### Exercise directions
The material below contains a line with "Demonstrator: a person" and a line with "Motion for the". Copy exactly those two lines and all lines between them.

=== Begin Enclosure ===

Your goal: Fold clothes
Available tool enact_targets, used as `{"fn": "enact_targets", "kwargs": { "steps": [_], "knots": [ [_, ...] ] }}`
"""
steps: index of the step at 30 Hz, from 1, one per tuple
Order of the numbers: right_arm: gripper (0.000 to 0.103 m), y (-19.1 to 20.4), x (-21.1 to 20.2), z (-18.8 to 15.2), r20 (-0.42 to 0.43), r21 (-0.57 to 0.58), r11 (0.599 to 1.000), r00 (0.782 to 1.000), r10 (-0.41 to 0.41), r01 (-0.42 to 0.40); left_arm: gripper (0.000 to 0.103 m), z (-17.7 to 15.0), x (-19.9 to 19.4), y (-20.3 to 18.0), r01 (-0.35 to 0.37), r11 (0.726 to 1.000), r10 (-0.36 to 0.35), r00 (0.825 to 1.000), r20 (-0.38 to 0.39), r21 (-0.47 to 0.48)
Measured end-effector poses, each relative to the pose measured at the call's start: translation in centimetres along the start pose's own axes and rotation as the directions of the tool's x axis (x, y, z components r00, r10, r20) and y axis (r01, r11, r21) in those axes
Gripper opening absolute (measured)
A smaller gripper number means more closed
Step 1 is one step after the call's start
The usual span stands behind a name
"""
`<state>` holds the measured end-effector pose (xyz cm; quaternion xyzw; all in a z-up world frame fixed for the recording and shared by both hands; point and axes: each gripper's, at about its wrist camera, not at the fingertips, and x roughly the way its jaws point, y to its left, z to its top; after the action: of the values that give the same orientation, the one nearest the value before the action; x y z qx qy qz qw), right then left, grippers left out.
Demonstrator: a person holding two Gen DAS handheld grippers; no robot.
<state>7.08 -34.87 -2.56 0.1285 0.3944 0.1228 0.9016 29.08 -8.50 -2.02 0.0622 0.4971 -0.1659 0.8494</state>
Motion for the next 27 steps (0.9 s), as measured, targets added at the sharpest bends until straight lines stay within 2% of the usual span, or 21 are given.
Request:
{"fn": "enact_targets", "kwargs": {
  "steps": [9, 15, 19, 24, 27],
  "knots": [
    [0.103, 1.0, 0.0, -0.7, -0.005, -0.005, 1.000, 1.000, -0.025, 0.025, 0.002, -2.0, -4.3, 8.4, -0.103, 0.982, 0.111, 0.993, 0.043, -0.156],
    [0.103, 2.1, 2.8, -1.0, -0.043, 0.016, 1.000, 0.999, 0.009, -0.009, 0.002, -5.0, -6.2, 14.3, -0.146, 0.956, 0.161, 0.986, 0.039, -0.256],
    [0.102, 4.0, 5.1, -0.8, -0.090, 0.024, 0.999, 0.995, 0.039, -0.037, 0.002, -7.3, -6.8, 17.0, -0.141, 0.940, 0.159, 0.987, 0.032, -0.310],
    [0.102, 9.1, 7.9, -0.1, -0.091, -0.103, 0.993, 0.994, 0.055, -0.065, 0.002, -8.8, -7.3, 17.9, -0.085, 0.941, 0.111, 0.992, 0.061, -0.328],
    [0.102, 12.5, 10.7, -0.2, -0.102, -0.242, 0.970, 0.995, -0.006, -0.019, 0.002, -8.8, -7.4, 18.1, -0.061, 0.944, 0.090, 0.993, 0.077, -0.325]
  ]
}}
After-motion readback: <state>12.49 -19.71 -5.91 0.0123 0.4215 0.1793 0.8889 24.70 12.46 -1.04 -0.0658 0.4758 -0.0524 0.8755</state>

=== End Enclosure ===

### Result of this exercise
Demonstrator: a person holding two Gen DAS handheld grippers; no robot.
<state>7.08 -34.87 -2.56 0.1285 0.3944 0.1228 0.9016 29.08 -8.50 -2.02 0.0622 0.4971 -0.1659 0.8494</state>
Motion for the next 27 steps (0.9 s), as measured, targets added at the sharpest bends until straight lines stay within 2% of the usual span, or 21 are given.

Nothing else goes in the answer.